**WORK TO BE COMPLETED**. Every line containing "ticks" should be identified and copied from the data below.

•••

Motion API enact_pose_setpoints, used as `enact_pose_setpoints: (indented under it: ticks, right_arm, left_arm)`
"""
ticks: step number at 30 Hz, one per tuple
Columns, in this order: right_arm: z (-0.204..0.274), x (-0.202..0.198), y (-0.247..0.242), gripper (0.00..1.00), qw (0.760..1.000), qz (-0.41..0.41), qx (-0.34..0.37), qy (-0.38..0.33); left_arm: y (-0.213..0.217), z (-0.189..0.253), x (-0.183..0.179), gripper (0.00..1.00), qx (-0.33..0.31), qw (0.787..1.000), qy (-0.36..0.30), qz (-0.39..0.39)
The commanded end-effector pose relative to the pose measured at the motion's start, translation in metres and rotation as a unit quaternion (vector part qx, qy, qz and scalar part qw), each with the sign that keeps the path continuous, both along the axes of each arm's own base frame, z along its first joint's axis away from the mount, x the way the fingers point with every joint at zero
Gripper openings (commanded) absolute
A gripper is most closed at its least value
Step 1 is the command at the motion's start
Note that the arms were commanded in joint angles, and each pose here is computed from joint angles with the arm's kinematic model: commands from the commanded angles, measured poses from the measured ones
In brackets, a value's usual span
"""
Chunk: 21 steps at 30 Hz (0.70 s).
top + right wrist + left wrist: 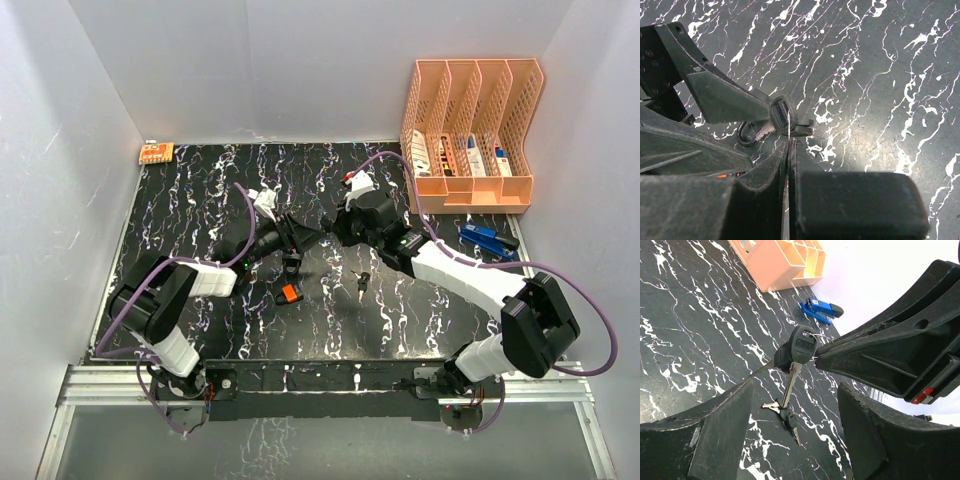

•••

**RESULT FOR THIS EXERCISE**.
Motion API enact_pose_setpoints, used as `enact_pose_setpoints: (indented under it: ticks, right_arm, left_arm)`
ticks: step number at 30 Hz, one per tuple

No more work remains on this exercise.